- Directed by: Vlado Balco
- Written by: Vlado Balco Marian Urban Peter Pišťanek (novel Rivers of Babylon)
- Starring: Andrej Hryc
- Cinematography: Martin Štrba
- Release date: 23 April 1998;
- Running time: 102 minutes
- Country: Slovakia
- Language: Slovak

= Rivers of Babylon (film) =

1998 Slovak comedy film

Rivers of Babylon is a 1998 Slovak comedy film directed by Vlado Balco. The film was selected as the Slovak entry for the Best Foreign Language Film at the 71st Academy Awards, but was not accepted as a nominee.
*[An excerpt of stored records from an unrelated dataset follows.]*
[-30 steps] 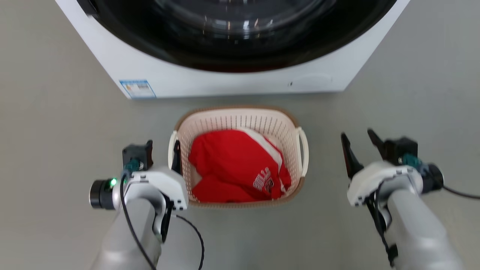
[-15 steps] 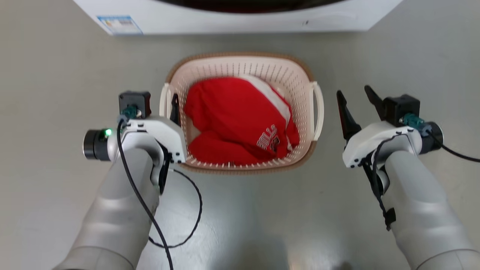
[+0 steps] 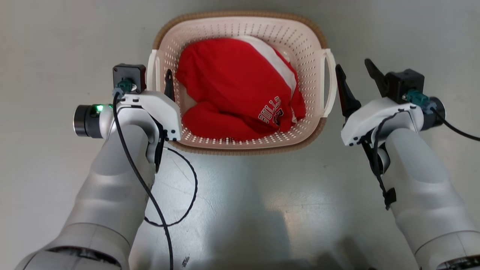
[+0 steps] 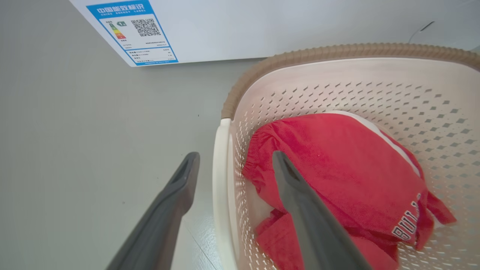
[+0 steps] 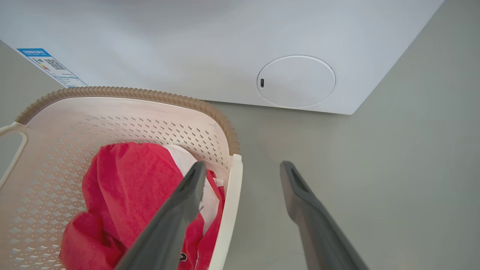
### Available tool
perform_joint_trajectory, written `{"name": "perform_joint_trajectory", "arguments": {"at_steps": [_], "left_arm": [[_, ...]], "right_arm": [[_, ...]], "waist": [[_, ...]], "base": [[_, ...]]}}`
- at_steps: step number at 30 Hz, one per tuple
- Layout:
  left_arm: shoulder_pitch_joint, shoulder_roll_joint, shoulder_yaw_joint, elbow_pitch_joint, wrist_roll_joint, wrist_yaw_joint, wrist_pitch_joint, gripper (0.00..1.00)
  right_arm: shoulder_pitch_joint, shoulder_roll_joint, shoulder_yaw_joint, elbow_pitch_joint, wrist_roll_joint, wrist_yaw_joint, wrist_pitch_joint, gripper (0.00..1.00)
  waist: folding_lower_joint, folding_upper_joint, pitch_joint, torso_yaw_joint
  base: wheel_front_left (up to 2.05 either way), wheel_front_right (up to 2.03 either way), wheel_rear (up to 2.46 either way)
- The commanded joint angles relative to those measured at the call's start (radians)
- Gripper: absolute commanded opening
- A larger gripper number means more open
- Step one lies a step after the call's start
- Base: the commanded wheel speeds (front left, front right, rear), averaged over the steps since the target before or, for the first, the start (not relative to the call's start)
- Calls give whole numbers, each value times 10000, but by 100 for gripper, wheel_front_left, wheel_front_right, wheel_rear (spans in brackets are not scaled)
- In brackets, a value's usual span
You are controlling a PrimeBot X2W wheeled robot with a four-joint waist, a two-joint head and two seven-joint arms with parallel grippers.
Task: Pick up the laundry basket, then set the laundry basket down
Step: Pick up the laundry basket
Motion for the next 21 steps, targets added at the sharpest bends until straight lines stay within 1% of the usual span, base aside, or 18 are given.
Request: {"name": "perform_joint_trajectory", "arguments": {"at_steps": [1,11,15,21], "left_arm": [[-157,251,112,36,97,161,-63,100],[-694,276,-70,626,154,279,-63,100],[-875,278,-139,794,115,132,-40,100],[-1167,263,-267,945,100,91,116,100]], "right_arm": [[13,148,230,-121,66,62,-122,100],[-252,148,582,-68,445,62,-122,100],[-349,148,709,86,605,62,-122,100],[-556,148,940,483,831,62,-122,100]], "waist": [[0,0,235,26],[0,0,846,18],[0,0,1018,6],[0,0,1249,3]], "base": [[0,0,0],[0,0,0],[0,0,0],[0,0,0]]}}
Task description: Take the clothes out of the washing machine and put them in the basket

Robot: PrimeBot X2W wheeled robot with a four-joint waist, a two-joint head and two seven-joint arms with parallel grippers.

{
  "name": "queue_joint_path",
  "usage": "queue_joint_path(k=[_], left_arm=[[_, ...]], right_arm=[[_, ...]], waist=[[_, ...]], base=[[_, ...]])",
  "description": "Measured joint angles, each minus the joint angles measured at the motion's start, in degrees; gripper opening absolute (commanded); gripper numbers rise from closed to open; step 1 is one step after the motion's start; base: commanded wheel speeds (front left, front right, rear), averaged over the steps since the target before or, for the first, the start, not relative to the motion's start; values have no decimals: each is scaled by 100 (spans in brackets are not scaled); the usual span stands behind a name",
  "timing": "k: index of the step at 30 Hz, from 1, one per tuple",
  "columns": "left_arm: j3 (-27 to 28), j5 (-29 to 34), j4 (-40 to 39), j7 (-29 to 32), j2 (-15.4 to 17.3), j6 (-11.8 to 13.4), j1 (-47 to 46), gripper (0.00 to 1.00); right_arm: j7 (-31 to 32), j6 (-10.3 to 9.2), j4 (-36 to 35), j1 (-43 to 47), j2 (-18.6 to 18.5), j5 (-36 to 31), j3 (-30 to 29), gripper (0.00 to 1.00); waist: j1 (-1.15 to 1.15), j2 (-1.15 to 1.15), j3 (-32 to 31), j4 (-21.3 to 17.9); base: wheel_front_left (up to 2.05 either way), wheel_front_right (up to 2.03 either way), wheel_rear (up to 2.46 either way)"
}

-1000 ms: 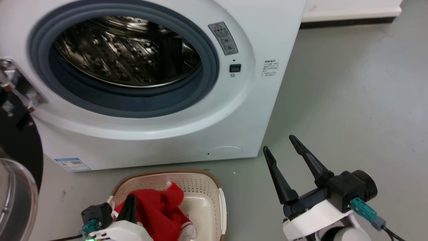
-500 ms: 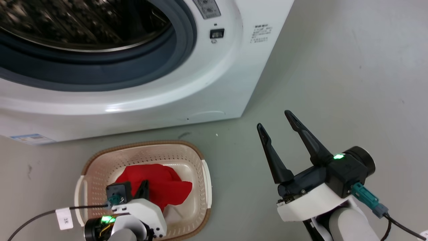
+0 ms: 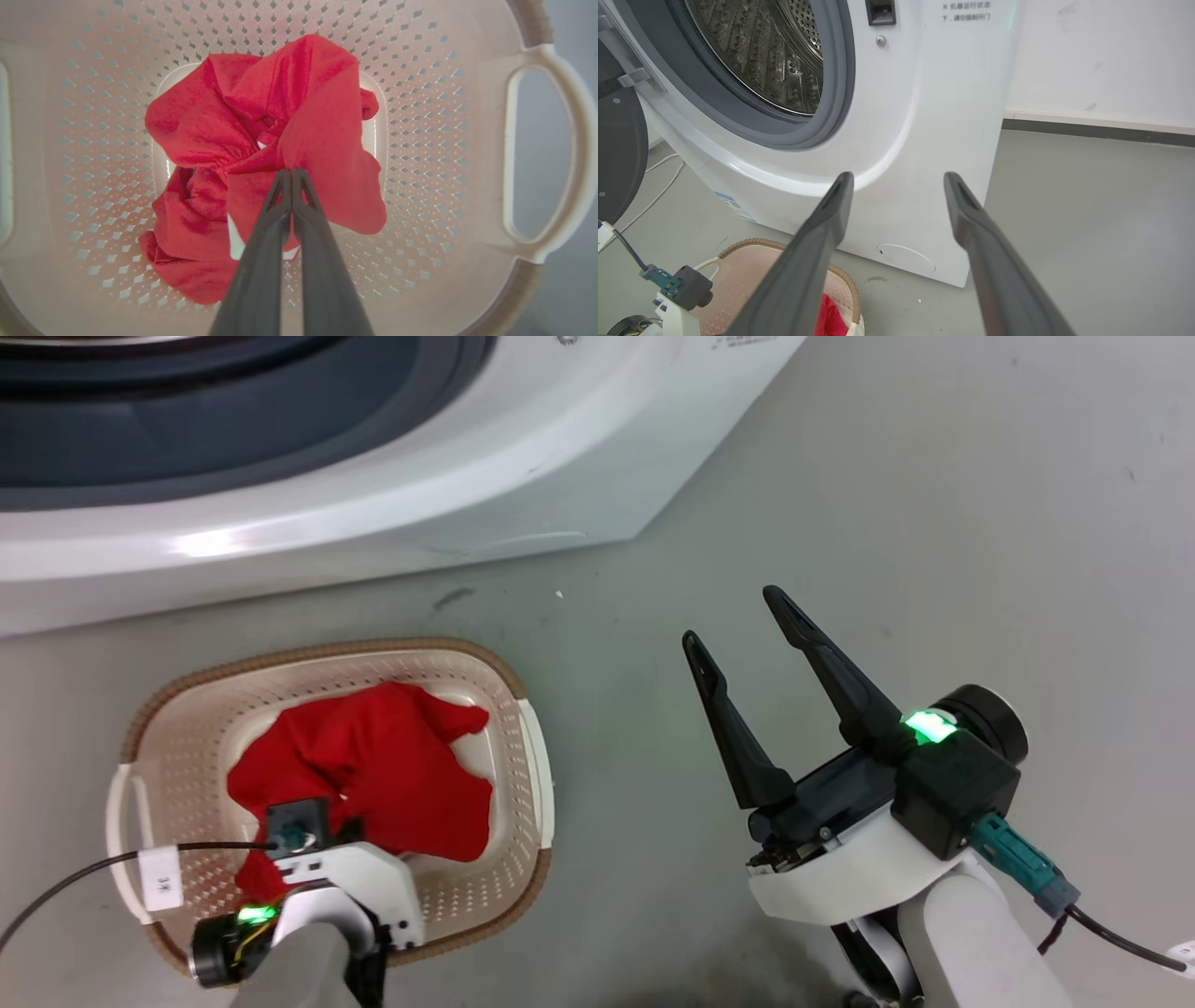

The film is based on the 1991 novel of the same name by Peter Pišťanek.

==Cast==
- Andrej Hryc as Rácz
- Vladimír Hajdu as Video-Urban (as Ady Hajdu)
- Diana Mórová as Silvia
- Barbora Kodetová as Lenka (as Barbara Kodetová)
- Miro Noga as Driver Dula
- Lubo Gregor as Riaditel

==See also==
- List of submissions to the 71st Academy Awards for Best Foreign Language Film
- List of Slovak submissions for the Academy Award for Best Foreign Language Film
- Rivers of Babylon (novel)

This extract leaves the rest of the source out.